Amyotrophic Lateral Sclerosis (ALS) is a fatal adult-onset paralytic disorder for which there is currently no cure. Underlying the disease mechanism of ALS is the spontaneous pathologic degeneration of motor neurons (MNs). Understanding the molecular mechanisms underlying spontaneous and selective MN demise is critical to the development of rational therapeutic strategies. In the current work, utilizing established in vitro models of ALS, I demonstrate that necroptosis, a form of caspase-independent programmed cell death (PCD), drives MN death. Pharmacologic inhibition and/or genetic silencing of receptor interacting protein kinase-1 (RIPK1), receptor interacting protein kinase-3 (RIPK3), and mixed lineage kinase domain-like-protein (MLKL) rescued MN death in vitro. While this core machinery was conserved, the requirement of nuclear factor kappa-B (NF-κB) and Bcl-2-associated X protein (Bax) deviated from known models of necroptosis.
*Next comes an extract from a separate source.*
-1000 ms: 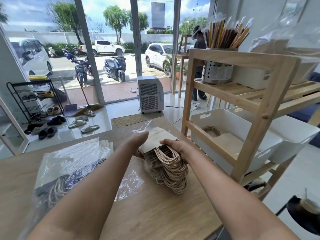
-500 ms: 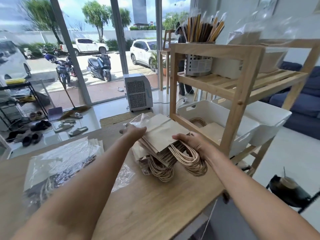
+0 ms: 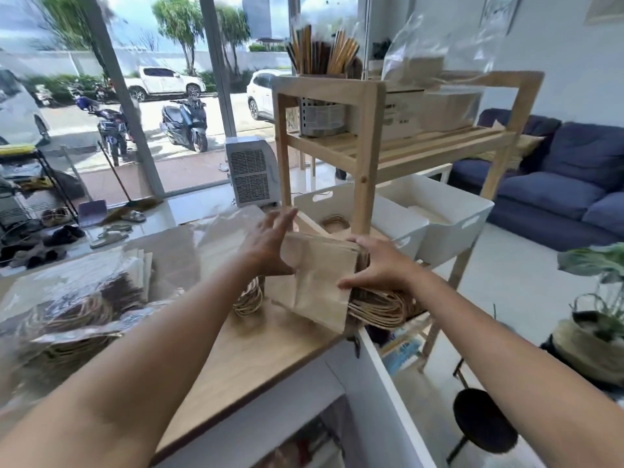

This divergence led me to consider that there may be a MN-specific program of necroptosis. Thus, I then used unbiased approaches, by meta-analyzing a gene expression signature captured from MNs undergoing cell death in vitro, to explore MN cell death drivers that may be engaged upstream or downstream to RIPK1/RIPK3/MLKL. I also explored the relevance of necroptosis to MN disease in vivo, in part by deleting RIPK3 from a genetic mouse model of familial ALS. Overall this approach did not rescue motor neuron loss, and there was no improvement in motor function, disease onset, or survival in these animals. I conclude that while necroptosis machinery drives motor neuron death in in vitro models of ALS, more work needs to be done to (1) assess the motor neuron-specific cell death program, and (2) evaluate the relationship, if any, of necroptosis to motor neuron disease in vivo.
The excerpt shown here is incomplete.